デジタル
2019/6/14 20:45

「AWS2019」で見つけた、AIミニカー「DeepRacer」はカーレースの新しいムーブメントだ!

Amazon.comにより提供されているクラウドコンピューティングサービス、「アマゾン・ウェブ・サービス」が主催するイベント「AWS SUMMIT TOKYO 2019」を観に千葉県幕張メッセへ行ってきました。

 

 

このイベントは世界25か国35都市で開催され、アマゾン・ウェブ・サービスに関する情報交換やコラボレーション、学習ができるカンファレンスで、そこでは「AWS DeepRacerリーグ」が開催されていました。

 

これは、毎月開催されるバーチャルサーキットレースにオンラインで参加、そして世界中で開催されるSUMMITサーキットのリアルイベントに参加できる競技大会です。ひときわ盛り上がっているこの大会は、アマゾン社製AIミニカー「DeepRacer(ディープレーサー)」を走らせます。この1/18スケールのレーシングカーは、深層学習、強化学習によって自律走行が可能。車載カメラの映像をもとにAIがアクセルやハンドルを操作していきます。プログラミングには、AWSの機械学習サービス「AmazonSageMakerプラットフォーム」を使用。

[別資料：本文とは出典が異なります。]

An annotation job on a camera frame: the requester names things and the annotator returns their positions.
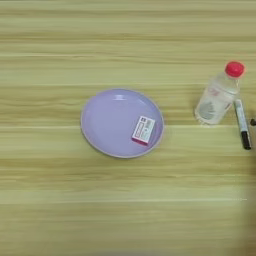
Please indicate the clear bottle red cap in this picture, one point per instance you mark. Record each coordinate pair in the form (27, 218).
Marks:
(216, 100)

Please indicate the white marker black cap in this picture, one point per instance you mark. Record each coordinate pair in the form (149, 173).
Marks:
(241, 120)

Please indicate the small white pink box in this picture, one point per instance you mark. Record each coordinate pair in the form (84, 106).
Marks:
(144, 130)

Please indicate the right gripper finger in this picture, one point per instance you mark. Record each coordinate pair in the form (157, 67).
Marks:
(253, 122)

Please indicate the purple round plate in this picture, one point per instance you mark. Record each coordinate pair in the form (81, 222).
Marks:
(106, 126)

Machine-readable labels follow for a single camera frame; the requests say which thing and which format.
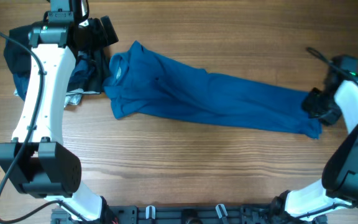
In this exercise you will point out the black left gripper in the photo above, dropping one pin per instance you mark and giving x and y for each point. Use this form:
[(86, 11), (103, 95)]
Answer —
[(102, 41)]

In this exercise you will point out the blue polo shirt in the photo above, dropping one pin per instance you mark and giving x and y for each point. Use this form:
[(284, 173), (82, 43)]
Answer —
[(143, 81)]

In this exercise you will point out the black bottom folded garment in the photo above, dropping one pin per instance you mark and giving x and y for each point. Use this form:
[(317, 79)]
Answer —
[(90, 71)]

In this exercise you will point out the navy folded garment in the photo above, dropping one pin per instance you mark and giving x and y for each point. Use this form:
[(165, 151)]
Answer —
[(21, 83)]

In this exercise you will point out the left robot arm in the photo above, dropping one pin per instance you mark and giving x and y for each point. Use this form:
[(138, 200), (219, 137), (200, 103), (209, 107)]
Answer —
[(35, 161)]

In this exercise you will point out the light grey folded garment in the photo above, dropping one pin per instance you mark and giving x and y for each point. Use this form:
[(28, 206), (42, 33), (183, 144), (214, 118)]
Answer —
[(72, 97)]

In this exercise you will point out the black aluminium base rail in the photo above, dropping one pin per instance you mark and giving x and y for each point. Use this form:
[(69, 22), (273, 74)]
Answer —
[(218, 214)]

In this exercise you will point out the black folded garment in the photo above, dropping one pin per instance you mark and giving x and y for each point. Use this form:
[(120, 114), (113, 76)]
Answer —
[(18, 60), (90, 71)]

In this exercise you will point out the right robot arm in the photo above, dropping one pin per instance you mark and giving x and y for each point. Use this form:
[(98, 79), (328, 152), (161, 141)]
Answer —
[(338, 187)]

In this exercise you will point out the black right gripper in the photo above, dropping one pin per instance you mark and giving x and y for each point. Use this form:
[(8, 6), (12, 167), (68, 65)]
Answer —
[(307, 105)]

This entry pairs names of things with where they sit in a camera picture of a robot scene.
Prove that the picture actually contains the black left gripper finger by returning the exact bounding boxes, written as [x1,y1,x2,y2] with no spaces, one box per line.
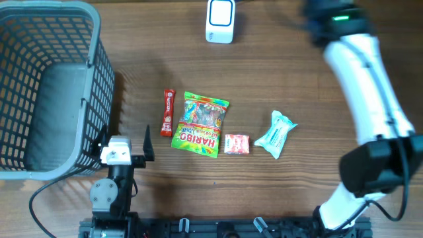
[89,125,108,157]
[143,125,155,161]

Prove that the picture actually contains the Haribo gummy candy bag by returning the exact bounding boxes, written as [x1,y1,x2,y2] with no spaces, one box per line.
[171,91,229,158]

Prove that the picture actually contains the red coffee stick sachet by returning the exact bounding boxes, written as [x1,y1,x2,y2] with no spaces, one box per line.
[161,89,176,137]

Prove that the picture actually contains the red small candy pack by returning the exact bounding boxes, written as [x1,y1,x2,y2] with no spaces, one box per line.
[224,134,250,155]

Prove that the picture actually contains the teal tissue pack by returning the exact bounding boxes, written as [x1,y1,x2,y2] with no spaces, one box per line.
[254,110,297,159]

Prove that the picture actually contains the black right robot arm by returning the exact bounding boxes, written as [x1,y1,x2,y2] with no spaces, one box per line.
[303,0,422,237]

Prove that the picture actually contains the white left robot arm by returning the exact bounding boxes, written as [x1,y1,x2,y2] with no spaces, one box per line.
[79,127,155,238]

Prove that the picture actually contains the white barcode scanner box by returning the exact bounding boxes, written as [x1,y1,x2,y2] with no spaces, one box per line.
[205,0,236,44]

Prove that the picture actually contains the grey plastic shopping basket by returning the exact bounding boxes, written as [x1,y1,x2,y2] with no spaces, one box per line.
[1,1,115,180]

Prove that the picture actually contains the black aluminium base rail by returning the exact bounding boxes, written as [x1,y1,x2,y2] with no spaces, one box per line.
[78,217,373,238]

↑カメラが付いているフロント。トライアンドエラーで、より正確な運転を目指せるようになります

 

↑こちらがリアとなります。個人的に見た目のデザインがもう少しカッコ良ければと感じました

 

DeepRacerは、強化学習を使ってAIを育てていきます。そのAIを育てるために、ユーザーは3Dレーシングシミュレーター内のいくつかのレーストラックでバーチャル走行を行います。

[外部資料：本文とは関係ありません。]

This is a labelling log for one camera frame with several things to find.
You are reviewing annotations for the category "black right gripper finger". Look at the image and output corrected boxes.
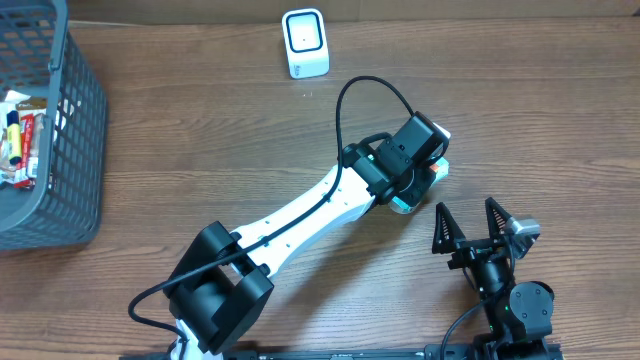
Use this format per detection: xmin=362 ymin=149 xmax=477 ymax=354
xmin=485 ymin=197 xmax=512 ymax=238
xmin=432 ymin=202 xmax=466 ymax=254

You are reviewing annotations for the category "teal white tissue pack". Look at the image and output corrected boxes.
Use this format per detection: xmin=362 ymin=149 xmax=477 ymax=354
xmin=389 ymin=158 xmax=449 ymax=214

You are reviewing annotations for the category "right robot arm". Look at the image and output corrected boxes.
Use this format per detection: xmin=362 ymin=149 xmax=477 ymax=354
xmin=432 ymin=197 xmax=562 ymax=360

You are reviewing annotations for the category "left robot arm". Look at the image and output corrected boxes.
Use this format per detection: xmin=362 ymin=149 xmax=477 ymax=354
xmin=164 ymin=112 xmax=451 ymax=359

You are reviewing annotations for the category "white barcode scanner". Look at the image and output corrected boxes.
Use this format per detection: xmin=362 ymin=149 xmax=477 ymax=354
xmin=281 ymin=8 xmax=330 ymax=80

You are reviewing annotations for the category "red white snack bar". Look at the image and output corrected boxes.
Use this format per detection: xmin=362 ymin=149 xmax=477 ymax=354
xmin=14 ymin=114 xmax=35 ymax=188

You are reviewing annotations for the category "grey plastic mesh basket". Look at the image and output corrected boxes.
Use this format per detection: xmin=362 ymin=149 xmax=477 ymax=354
xmin=1 ymin=0 xmax=108 ymax=250

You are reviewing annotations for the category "yellow glue stick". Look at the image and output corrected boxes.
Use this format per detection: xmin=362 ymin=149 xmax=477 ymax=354
xmin=6 ymin=110 xmax=22 ymax=165

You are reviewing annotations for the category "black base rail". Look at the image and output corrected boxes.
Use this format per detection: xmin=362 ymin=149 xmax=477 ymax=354
xmin=119 ymin=344 xmax=565 ymax=360

↑3Dレーシングシミュレーターを使って、レース場でのトレーニング、テスト、反復をすばやく、カンタンにできます

 

バーチャル上で自律走行、つまり「走行方法」を訓練することができます。まずAIは、コースでの走行状況を評価し、「報酬」という数値に変換してポイントを貯めます。コースから外れると報酬が低く、コース上をしっかり走ると報酬が高くなるというふうに。何度も何度も訓練することで、AIは高い報酬を獲得しようと学習していくので走行レベルも上がっていきます。例えるなら、ペットをしつけるような感覚に近いかもしれません。どうすればコースを外れないか、さらにどうすれば速くなるか、そのプログラミングが妙がキモになります。

 

制御・演算するCPUにはIntel・Atomプロセッサ、メモリは4GB RAM。1080p解像度の400万画素カメラ、Wi-Fi、2時間駆動できるバッテリーなど搭載。

 

話をリーグに戻しまして、日本でリアルな場での大会が開催されたのは、初めてにも関わらずブース周りは賑わっていました。AWS DeepRacerリーグ SUMMITサーキットへ参加するには、自身が教育したAIデータを提出してエントリー。そして、データを実機にインストールして走行を検証し、他のレーサーとのスキルを競争できます。ここがユーザーにとって、一番楽しいところでしょう。

↑DeepRacerリーグは大人気。行列ができていて、それだけ注目されている競技だということがわかります

 

↑コース内にドライバーが立ち操作し、レースは1台ずつ4分間走行。車両がコースアウトすると、コース脇にいるスタッフがコースに戻します。これだけのテクノロジーを備えた競技なのに、そこの作業は人力なんですね

 

現状、DeepRacerの車両は日本サイトでの発売はありません。しかし、アメリカのAmazonのサイトでは予約受付中です。定価は約400ドル(約4万5000円)。つらづらと書きましたが、以下の動画を見てもらえれば一番わかりやすいと思います。

 

■AWS DeepRacer TV-Ep1 Amsterdam

世界大会も開催されます。トップのチームはアメリカで今年開催される「re:Invent2019」に無料招待という、なんとも豪華な内容です。

 

とにかく個人的には、DeepRacerを知らなかったので、新たな発見でした。DeepRacerリーグはバーチャルサーキットで、世界中の参加者とも楽しく競え合えます。育成ゲーム系が好きなユーザーには、没入できるかもしれません。このAIミニカーという、“技術の塊”皆さんいかがでしょう? 日本のAmazonで発売されるという話が出てくる日を待ちましょう。